Task instructions: Beneath this instruction is a block of data; output from it exactly the lines that run from the one containing "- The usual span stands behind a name" through the one containing "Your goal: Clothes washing", inclusive.

####################

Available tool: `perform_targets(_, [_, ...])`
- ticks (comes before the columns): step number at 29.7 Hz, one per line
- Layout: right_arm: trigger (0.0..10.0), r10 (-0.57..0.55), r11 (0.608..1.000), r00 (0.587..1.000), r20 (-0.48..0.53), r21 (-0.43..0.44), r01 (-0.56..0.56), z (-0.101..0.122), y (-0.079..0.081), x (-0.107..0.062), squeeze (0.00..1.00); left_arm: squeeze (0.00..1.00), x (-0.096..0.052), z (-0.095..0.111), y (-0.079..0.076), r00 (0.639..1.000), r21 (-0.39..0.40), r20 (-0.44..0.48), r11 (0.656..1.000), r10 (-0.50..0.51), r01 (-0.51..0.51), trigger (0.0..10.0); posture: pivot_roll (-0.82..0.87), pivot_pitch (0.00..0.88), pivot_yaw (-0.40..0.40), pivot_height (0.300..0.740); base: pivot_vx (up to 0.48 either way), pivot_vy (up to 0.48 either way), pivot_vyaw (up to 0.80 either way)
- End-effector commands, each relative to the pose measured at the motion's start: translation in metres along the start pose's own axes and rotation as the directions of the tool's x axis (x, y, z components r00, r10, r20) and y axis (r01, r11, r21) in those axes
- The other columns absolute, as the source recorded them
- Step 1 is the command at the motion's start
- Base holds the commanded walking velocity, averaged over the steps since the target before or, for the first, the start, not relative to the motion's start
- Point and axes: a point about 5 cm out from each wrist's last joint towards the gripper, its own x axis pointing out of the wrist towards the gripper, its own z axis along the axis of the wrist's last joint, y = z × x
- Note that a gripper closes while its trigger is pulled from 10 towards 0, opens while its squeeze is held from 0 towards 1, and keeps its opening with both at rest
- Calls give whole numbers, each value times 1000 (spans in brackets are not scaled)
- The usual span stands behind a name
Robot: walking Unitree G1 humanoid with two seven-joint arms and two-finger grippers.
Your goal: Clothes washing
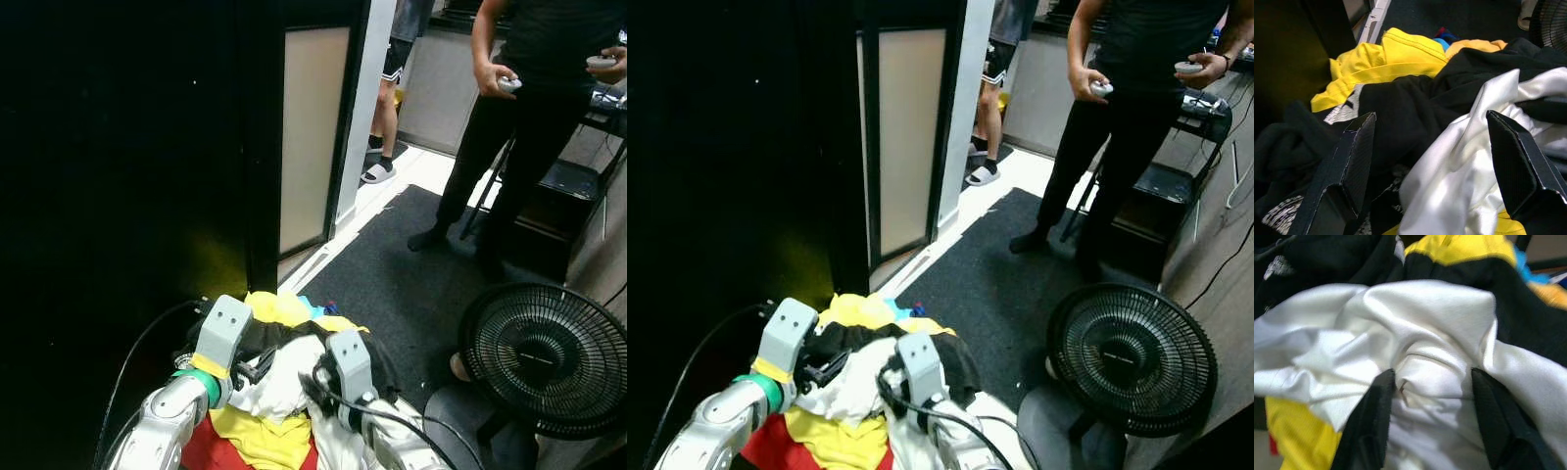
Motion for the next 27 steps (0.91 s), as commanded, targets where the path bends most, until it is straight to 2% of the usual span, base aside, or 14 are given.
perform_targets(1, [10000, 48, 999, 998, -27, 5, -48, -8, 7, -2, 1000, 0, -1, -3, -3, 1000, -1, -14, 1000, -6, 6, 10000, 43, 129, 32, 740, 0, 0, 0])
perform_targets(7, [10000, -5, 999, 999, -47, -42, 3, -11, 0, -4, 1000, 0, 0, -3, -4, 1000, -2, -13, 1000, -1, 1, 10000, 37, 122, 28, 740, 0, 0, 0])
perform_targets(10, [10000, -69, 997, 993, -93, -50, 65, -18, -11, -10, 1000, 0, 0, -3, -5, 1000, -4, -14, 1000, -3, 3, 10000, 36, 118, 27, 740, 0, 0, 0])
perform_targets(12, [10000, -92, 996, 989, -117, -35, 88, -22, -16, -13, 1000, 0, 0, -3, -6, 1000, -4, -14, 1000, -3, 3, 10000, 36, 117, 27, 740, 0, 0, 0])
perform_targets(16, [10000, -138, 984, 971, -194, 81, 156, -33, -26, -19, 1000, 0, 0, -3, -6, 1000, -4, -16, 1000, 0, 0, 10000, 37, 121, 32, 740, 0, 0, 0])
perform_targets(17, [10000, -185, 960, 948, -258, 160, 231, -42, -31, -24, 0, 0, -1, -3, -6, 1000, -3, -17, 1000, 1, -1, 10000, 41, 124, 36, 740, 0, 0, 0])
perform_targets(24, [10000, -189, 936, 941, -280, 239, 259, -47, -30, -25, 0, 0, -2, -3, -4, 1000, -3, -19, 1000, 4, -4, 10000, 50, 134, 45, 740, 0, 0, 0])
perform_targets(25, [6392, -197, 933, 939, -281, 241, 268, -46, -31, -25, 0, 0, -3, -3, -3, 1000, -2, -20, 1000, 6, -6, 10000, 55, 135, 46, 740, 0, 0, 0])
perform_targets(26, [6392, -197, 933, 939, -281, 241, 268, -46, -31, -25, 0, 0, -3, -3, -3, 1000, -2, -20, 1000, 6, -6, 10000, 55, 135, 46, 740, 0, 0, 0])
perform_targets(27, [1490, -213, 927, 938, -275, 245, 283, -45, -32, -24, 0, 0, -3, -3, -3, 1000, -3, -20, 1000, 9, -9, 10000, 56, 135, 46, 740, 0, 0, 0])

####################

Answer to this task:
- The usual span stands behind a name
Robot: walking Unitree G1 humanoid with two seven-joint arms and two-finger grippers.
Your goal: Clothes washing

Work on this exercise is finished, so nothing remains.